# Your assignment
Look for the word "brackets" in the entries below, then copy every line that has it.

# Data records
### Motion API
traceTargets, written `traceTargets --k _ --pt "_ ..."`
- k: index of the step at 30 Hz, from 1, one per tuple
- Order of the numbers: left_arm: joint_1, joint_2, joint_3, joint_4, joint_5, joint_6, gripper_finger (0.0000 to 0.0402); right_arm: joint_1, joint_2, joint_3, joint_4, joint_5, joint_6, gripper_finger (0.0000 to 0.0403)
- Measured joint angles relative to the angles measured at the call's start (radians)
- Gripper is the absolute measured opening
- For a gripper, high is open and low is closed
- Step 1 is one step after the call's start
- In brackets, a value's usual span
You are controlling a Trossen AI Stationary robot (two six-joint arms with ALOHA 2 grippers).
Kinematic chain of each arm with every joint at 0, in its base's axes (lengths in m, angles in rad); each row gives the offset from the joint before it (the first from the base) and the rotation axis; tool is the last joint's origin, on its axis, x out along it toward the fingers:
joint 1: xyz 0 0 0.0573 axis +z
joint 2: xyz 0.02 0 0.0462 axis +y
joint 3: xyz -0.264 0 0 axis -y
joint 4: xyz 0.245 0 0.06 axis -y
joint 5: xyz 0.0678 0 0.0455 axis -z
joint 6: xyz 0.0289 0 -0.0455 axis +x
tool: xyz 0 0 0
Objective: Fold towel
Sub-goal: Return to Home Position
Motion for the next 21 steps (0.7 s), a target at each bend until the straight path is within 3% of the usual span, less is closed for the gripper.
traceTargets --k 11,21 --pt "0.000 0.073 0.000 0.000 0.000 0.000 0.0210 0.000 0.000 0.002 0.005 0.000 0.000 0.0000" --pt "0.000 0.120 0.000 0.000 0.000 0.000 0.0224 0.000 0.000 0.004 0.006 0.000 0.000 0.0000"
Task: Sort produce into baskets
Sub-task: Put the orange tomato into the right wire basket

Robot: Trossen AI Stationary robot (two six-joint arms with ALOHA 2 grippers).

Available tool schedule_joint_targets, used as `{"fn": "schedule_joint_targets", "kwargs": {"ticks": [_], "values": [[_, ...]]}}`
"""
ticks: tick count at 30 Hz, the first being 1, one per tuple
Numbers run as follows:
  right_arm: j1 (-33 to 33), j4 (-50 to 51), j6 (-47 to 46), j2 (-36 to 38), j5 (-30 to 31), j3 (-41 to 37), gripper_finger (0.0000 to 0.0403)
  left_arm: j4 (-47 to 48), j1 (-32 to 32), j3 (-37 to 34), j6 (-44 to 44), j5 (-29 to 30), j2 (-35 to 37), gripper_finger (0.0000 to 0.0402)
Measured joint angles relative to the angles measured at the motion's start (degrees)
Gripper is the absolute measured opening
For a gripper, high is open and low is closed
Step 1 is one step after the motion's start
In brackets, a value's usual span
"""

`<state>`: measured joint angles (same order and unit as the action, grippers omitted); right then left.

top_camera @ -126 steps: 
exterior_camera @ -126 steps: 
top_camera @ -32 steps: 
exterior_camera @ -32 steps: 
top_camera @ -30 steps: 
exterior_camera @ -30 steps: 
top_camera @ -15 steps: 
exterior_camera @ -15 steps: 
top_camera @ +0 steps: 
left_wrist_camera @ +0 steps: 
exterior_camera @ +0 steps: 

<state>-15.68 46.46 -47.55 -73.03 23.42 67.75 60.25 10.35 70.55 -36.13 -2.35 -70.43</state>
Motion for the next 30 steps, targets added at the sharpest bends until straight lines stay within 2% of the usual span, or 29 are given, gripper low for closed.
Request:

# Answer area
- In brackets, a value's usual span
In brackets, a value's usual span

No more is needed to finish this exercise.